Example one today:
There is a strong argument that says that there was a time when Afghanistan was the right war for America to fight, but in 2009, with the United States having wrestled with opponents there halfheartedly for seven years and in Iraq wholeheartedly for six years -- if for hoked-up reasons -- it is now time to walk away from both wars, Iraq and Afghanistan, not just Iraq.
Mr. Obama has pledged to withdraw all U.S. forces from Iraq within 16 months of his inauguration, by May 2010. There is every reason for him to keep that election promise, which is precisely why many people voted for him.
The country needs the $10 billion a month the United States continues to spend in Iraq to cover the financial demands of efforts to save the economy.
Ah yes, the "darn it all, but it's too late to fight in Afghanistan" line of argument. Why President Obama should accept the risk of defeat in Iraq to satisfy the sick yearning of some of his supporters for inflicting a million Mogadishus on America is beyond me. And it would take 90 months of Iraq War spending at the rate given to pay for the price (so far) of the so-called stimulus bill. And we're not counting the cost of the financial sector bail-out in that number. The idea that Iraq War spending stops us from spending on domestic issues should have been laid to rest the last few months as money as magically flowed.
But the retreat isn't really a proper retrograde movement until you hear the cry of "Vietnam!" So here's example two:
Obama may be planning to shut Guantanamo, but the broader concept of a "war on terror" is still alive and well in Washington. Most of the people he has appointed to run his defense and foreign policies believe in it, and there is no sign that he himself questions it. Yet even 15 years ago the notion would have been treated with contempt in every military staff college in the country.
That generation of American officers learned two things from their miserable experience in Vietnam. One was that going halfway around the world to fight a conventional military campaign against an ideology (communism then, Islamism now) was a truly stupid idea. The other was that no matter how strenuously the other side insists that it is motivated by a world-spanning ideology, its real motives are mostly political and quite local (Vietnamese nationalism then, Iraqi and Afghan nationalism now).

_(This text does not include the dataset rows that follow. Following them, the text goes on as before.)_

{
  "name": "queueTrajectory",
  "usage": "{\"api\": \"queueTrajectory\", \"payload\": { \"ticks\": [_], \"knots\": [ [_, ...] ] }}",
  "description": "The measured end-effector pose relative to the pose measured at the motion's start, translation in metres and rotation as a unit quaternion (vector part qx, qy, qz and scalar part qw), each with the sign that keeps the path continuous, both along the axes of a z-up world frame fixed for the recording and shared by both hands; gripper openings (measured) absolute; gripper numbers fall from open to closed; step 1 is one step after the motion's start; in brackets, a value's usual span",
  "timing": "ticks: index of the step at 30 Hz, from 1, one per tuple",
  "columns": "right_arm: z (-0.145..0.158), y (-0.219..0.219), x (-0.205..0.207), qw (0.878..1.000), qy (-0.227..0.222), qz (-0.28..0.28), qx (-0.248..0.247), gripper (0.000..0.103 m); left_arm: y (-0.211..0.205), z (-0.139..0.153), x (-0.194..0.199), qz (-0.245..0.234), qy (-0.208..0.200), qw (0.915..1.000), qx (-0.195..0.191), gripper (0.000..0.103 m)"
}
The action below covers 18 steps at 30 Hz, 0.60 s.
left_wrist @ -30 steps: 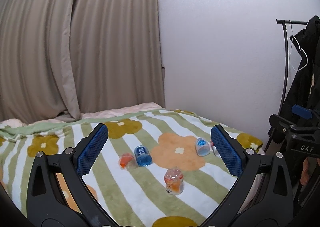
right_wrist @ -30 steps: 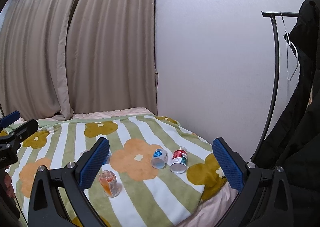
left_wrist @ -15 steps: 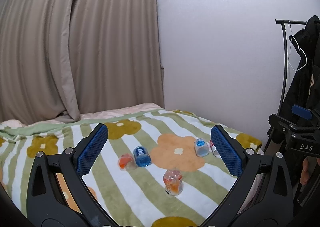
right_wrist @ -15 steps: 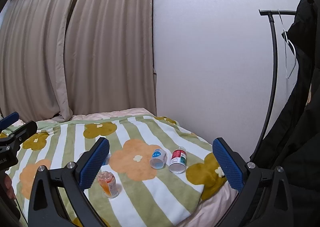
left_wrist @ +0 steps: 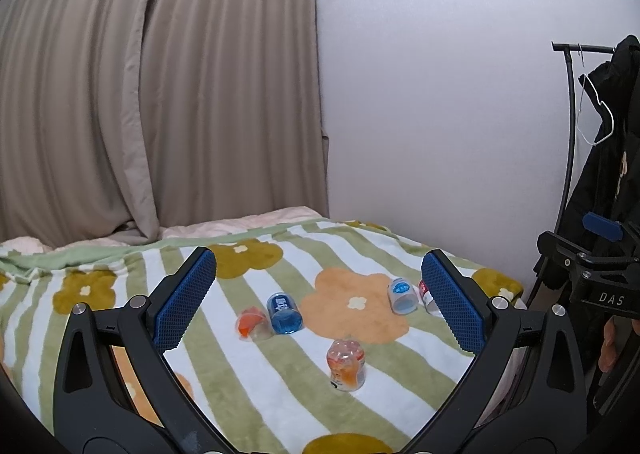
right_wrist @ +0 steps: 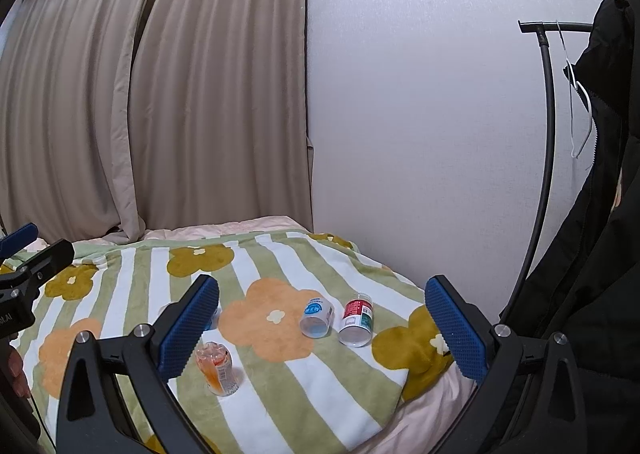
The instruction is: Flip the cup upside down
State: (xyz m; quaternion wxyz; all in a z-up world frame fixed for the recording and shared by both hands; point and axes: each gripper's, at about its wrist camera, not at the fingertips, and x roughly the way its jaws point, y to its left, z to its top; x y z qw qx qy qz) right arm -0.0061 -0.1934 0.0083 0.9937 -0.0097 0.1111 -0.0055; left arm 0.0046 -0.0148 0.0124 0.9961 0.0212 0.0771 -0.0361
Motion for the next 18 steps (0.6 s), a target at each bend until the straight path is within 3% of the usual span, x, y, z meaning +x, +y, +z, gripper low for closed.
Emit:
{"api": "queueTrajectory", "payload": {
  "ticks": [18],
  "knots": [
    [0.0001, 0.0005, -0.0005, 1.0, 0.0, 0.0, 0.0, 0.103, -0.0038, 0.0049, -0.0078, 0.013, -0.031, 0.9994, 0.007, 0.103]
  ]
}}
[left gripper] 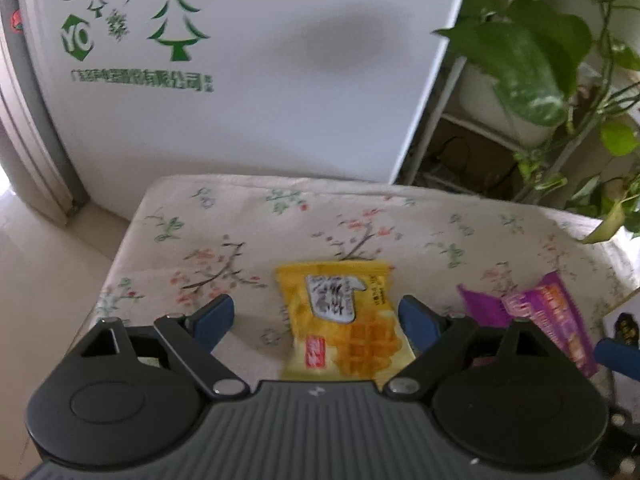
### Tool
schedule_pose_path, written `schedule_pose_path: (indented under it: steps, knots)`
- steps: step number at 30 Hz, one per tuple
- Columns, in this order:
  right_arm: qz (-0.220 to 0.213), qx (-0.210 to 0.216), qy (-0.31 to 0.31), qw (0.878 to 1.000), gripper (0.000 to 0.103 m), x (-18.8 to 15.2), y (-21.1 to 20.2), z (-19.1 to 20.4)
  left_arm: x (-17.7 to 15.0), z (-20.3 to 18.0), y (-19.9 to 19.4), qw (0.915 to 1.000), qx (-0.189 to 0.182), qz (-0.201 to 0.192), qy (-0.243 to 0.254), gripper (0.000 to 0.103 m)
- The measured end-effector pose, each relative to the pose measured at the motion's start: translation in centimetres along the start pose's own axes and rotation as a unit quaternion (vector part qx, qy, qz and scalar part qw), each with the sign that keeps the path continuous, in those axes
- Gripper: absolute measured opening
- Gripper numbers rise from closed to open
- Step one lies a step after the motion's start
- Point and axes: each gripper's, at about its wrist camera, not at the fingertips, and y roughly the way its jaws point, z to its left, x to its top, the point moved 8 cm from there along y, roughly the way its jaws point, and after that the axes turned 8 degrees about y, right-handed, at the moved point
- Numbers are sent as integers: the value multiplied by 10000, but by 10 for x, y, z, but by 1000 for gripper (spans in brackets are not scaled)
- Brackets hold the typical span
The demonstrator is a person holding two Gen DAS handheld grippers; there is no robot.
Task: Organize snacks
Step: 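Move the left tool to the yellow waffle packet while the right tool moves to the purple bag, then grasp the yellow waffle packet with the left tool while the right tool grasps the purple bag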
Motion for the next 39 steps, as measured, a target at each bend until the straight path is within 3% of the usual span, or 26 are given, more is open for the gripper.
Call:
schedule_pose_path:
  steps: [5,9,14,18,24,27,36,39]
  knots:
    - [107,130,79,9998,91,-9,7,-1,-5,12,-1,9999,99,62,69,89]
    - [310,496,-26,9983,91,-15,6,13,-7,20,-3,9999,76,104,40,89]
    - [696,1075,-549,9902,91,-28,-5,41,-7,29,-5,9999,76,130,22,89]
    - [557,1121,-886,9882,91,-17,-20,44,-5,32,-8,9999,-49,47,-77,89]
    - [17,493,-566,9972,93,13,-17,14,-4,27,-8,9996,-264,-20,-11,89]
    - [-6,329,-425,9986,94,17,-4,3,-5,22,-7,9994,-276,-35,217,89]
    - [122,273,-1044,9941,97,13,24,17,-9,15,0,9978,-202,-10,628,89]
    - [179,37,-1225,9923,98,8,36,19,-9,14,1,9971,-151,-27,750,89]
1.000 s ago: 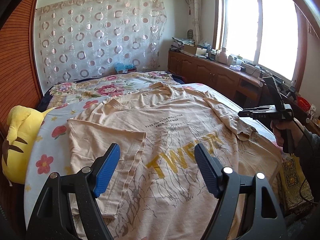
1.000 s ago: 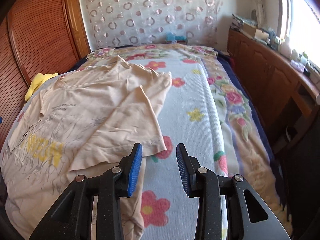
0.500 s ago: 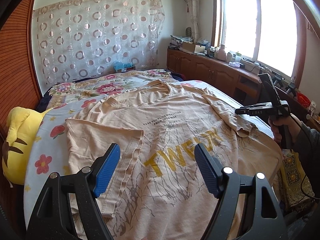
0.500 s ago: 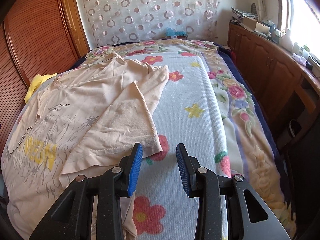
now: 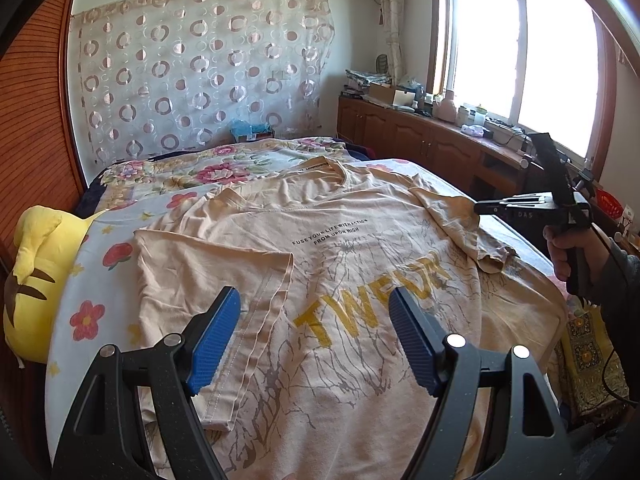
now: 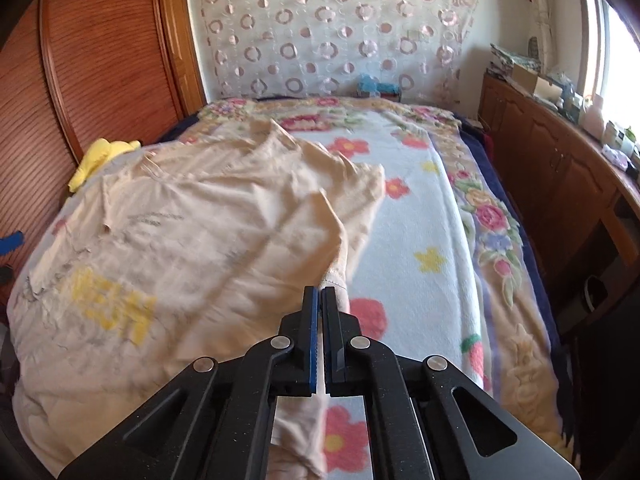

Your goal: Fold small clothes

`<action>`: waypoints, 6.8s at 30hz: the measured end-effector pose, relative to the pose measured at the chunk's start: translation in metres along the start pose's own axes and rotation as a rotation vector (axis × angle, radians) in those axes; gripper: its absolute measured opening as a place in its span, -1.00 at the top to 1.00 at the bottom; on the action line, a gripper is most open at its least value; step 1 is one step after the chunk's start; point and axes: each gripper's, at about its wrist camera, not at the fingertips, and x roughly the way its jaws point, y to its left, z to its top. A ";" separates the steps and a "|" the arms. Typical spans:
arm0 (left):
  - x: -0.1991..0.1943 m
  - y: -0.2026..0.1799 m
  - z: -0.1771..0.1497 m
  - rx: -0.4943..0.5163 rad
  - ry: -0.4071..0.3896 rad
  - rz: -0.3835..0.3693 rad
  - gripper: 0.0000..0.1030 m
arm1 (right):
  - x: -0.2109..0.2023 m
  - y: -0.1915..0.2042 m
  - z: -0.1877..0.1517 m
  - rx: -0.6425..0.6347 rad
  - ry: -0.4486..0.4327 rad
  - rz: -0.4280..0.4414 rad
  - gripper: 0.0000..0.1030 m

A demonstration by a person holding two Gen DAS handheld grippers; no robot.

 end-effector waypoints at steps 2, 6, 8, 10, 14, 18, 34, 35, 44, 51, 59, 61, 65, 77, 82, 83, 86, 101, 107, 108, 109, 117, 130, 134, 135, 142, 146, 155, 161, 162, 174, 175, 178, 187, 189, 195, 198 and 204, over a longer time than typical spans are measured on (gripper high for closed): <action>-0.001 0.002 0.000 -0.004 -0.001 -0.001 -0.50 | -0.006 0.011 0.006 -0.016 -0.026 0.017 0.97; -0.002 0.003 0.001 -0.005 -0.003 -0.001 -0.50 | -0.010 0.034 0.019 -0.061 -0.058 0.058 0.97; -0.003 0.003 0.000 -0.005 -0.002 -0.001 -0.50 | -0.008 0.047 0.025 -0.084 -0.062 0.076 0.97; -0.004 0.005 0.000 -0.009 -0.001 -0.001 -0.50 | -0.004 0.059 0.031 -0.105 -0.064 0.092 0.97; -0.006 0.008 -0.002 -0.017 -0.003 0.001 -0.50 | 0.004 0.075 0.042 -0.122 -0.060 0.136 0.97; -0.004 0.009 -0.002 -0.023 0.000 0.001 -0.50 | 0.010 0.084 0.046 -0.118 -0.074 0.160 0.89; 0.003 0.010 -0.004 -0.031 0.011 -0.001 -0.50 | 0.004 0.063 -0.021 -0.094 0.051 0.056 0.63; 0.003 0.010 -0.004 -0.031 0.012 -0.001 -0.50 | 0.004 0.064 -0.025 -0.091 0.062 0.052 0.63; 0.005 0.010 -0.004 -0.027 0.017 -0.002 -0.50 | 0.005 0.077 -0.042 -0.134 0.081 0.023 0.63; 0.006 0.015 -0.006 -0.040 0.022 0.009 -0.50 | 0.003 0.080 -0.055 -0.179 0.070 0.036 0.97; 0.009 0.035 -0.007 -0.065 0.027 0.040 -0.50 | -0.011 0.072 -0.060 -0.152 0.033 0.038 0.97; 0.010 0.046 -0.005 -0.070 0.028 0.067 -0.50 | -0.013 0.070 -0.059 -0.149 0.024 0.033 0.97; 0.016 0.075 0.002 -0.087 0.040 0.115 -0.50 | -0.016 0.068 -0.056 -0.148 0.009 0.027 0.97; 0.079 0.141 0.038 -0.103 0.160 0.165 -0.50 | -0.010 0.060 -0.048 -0.109 -0.009 0.037 0.97; 0.107 0.159 0.047 -0.151 0.197 0.130 -0.50 | -0.005 0.053 -0.029 -0.113 -0.025 0.014 0.94; 0.111 0.164 0.048 -0.162 0.203 0.123 -0.50 | -0.002 0.051 -0.025 -0.117 -0.024 0.006 0.92; 0.124 0.176 0.045 -0.181 0.229 0.131 -0.40 | 0.012 0.043 -0.011 -0.111 -0.007 -0.001 0.83; 0.142 0.205 0.046 -0.218 0.260 0.118 -0.29 | 0.111 -0.002 0.056 -0.047 0.095 -0.037 0.33; 0.148 0.205 0.049 -0.209 0.263 0.113 -0.13 | 0.134 -0.008 0.075 -0.055 0.113 -0.074 0.26; 0.147 0.205 0.049 -0.217 0.257 0.108 -0.12 | 0.136 -0.008 0.077 -0.055 0.113 -0.076 0.22; 0.146 0.206 0.048 -0.227 0.252 0.101 -0.12 | 0.138 -0.008 0.079 -0.054 0.113 -0.077 0.19; 0.141 0.207 0.044 -0.249 0.233 0.097 0.17 | 0.144 -0.012 0.081 -0.041 0.113 -0.057 0.02; 0.153 0.207 0.053 -0.195 0.263 0.144 0.62 | 0.152 -0.023 0.089 -0.027 0.128 -0.031 -0.06; 0.155 0.199 0.056 -0.163 0.282 0.129 0.82 | 0.153 -0.010 0.090 -0.100 0.151 -0.006 -0.02; 0.154 0.199 0.056 -0.158 0.284 0.130 0.85 | 0.152 -0.006 0.091 -0.117 0.151 -0.003 0.20; 0.128 0.206 0.076 -0.158 0.167 0.225 0.88 | 0.141 0.000 0.093 -0.112 0.094 0.024 0.85; 0.123 0.218 0.085 -0.155 0.145 0.272 0.89 | 0.126 -0.011 0.100 -0.046 0.013 -0.003 0.86; 0.088 0.186 0.085 -0.128 0.072 0.231 0.89 | 0.103 0.011 0.091 -0.074 -0.041 0.014 0.86; 0.049 0.150 0.065 -0.109 0.020 0.167 0.89 | 0.061 0.023 0.058 -0.085 -0.108 0.044 0.86; 0.042 0.144 0.060 -0.107 0.012 0.156 0.89 | 0.056 0.025 0.050 -0.086 -0.109 0.043 0.86; 0.009 0.119 0.002 -0.123 0.000 0.132 0.89 | 0.046 0.033 -0.012 -0.028 -0.051 0.049 0.86; 0.009 0.120 -0.001 -0.125 0.004 0.133 0.89 | 0.050 0.033 -0.013 -0.033 -0.046 0.040 0.86; 0.002 0.123 -0.006 -0.147 -0.008 0.126 0.89 | 0.047 0.032 -0.009 -0.016 -0.064 0.041 0.86; -0.049 0.121 -0.044 -0.191 -0.053 0.123 0.89 | -0.007 0.016 -0.064 0.019 -0.151 0.105 0.86; -0.059 0.119 -0.052 -0.214 -0.066 0.119 0.89 | -0.019 0.012 -0.080 0.023 -0.161 0.092 0.86; -0.085 0.120 -0.064 -0.252 -0.084 0.119 0.89 | -0.051 0.005 -0.105 0.048 -0.174 0.081 0.86; -0.095 0.119 -0.067 -0.238 -0.076 0.128 0.89 | -0.062 0.007 -0.111 0.031 -0.150 0.067 0.86; -0.108 0.110 -0.081 -0.209 -0.031 0.132 0.89 | -0.074 0.021 -0.114 -0.010 -0.067 0.037 0.86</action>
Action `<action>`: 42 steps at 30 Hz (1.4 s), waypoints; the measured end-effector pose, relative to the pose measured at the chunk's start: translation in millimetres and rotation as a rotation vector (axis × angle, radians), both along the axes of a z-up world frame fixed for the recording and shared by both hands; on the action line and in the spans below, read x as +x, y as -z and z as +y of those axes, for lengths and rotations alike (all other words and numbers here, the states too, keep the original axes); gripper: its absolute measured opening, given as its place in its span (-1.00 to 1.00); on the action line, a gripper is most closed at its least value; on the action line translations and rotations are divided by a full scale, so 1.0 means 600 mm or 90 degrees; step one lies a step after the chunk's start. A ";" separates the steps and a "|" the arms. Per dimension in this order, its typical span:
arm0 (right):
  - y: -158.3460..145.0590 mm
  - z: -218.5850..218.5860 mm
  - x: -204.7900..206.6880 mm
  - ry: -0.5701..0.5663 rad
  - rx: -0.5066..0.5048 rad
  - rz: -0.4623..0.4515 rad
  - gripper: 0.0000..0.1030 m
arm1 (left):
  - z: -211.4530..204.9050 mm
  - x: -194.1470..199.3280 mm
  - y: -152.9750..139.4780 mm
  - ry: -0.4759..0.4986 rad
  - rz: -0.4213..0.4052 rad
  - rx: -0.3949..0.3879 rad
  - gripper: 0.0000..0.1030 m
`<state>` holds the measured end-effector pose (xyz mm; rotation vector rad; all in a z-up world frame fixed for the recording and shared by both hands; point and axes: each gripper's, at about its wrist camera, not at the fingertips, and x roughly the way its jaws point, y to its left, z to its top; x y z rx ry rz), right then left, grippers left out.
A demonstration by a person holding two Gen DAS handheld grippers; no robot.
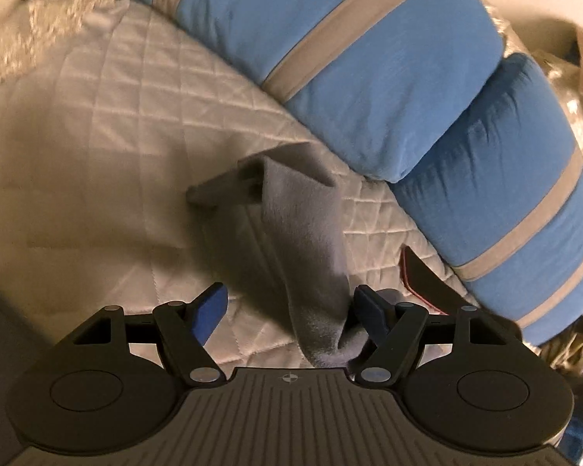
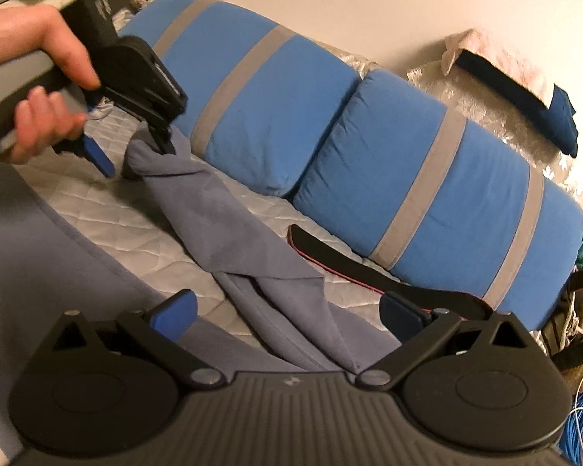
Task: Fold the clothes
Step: 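Grasp the sweatpants cuff with the left gripper while the right gripper holds the waistband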
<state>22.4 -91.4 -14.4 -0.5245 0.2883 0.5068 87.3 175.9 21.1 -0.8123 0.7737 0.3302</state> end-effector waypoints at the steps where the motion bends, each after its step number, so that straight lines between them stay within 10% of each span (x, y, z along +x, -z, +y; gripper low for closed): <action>1: -0.001 0.001 -0.003 -0.003 0.000 -0.003 1.00 | 0.004 0.000 0.004 -0.002 -0.001 -0.010 0.37; 17: 0.011 0.011 -0.010 -0.014 -0.009 0.019 1.00 | 0.047 -0.019 0.052 -0.066 -0.026 -0.166 0.34; 23: 0.013 0.010 -0.009 -0.017 -0.008 0.021 1.00 | 0.044 -0.026 0.031 -0.014 -0.001 -0.093 0.31; 29: 0.016 0.010 -0.012 -0.030 -0.010 0.025 1.00 | 0.042 -0.034 0.037 0.052 -0.038 -0.079 -0.87; 42: 0.008 0.001 -0.018 -0.035 -0.004 0.015 1.00 | 0.020 -0.123 -0.091 0.004 -0.277 0.002 -0.88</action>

Decades ago, Dyer did a nice series on war. So I don't understand this level of idiocy. We didn't prepare for waging a war against Islamists fifteen years ago, and this indicates we don't need to today? Huh?
And Dyer forgets that we actually beat the ideology of the Viet Cong in South Vietnam, and that it took a conventional North Vietnamese invasion to conquer South Vietnam while our Congress refused to let us help our friends there.
The man thinks that there is any type of Afghan "nationalism"--as in a feeling of nationhood--in tribal and Islamic Afghanistan? And Iraqi nationalism was a factor in the terror campaigns our enemies in Iraq waged? Is he stoned? The Sunni Arab-based resistance, whether jihadi, tribal, or Baathist, was from 15% of the population. How is that a nationalism-based resistance when the majority of Iraqis fought them? And even the Arab Shia thugs who sided with Iran could hardly be called "nationalistic" by siding with Persian Iranians.
Look, we could still blow this campaign. I'm worried about many factors, including appropriate objectives and force levels, supply, and the ability of President Obama's supporters to hang tough when the going gets tough in Afghanistan. But invoking Vietnam over Afghanistan is as idiotic as invoking Vietnam over Iraq.
The Left has put on their running shoes. I guarantee our enemies will follow us no matter how far they run away--or walk away. And just as our jihadi enemies had no problem killing us before we fought in Iraq, our jihadi enemies will dredge up Britney Spears videos if they have to in order to justify their campaign of terror against us.
We need to fight the jihadis in Afghanistan since that's where the jihadis want to fight. And let's pay attention to the Pakistan sanctuaries for the jihadis, while we're at it.
But it doesn't mean we need to make an Iraq-level commitment of troops to fight this campaign. I just don't see evidence that we're losing that campaign.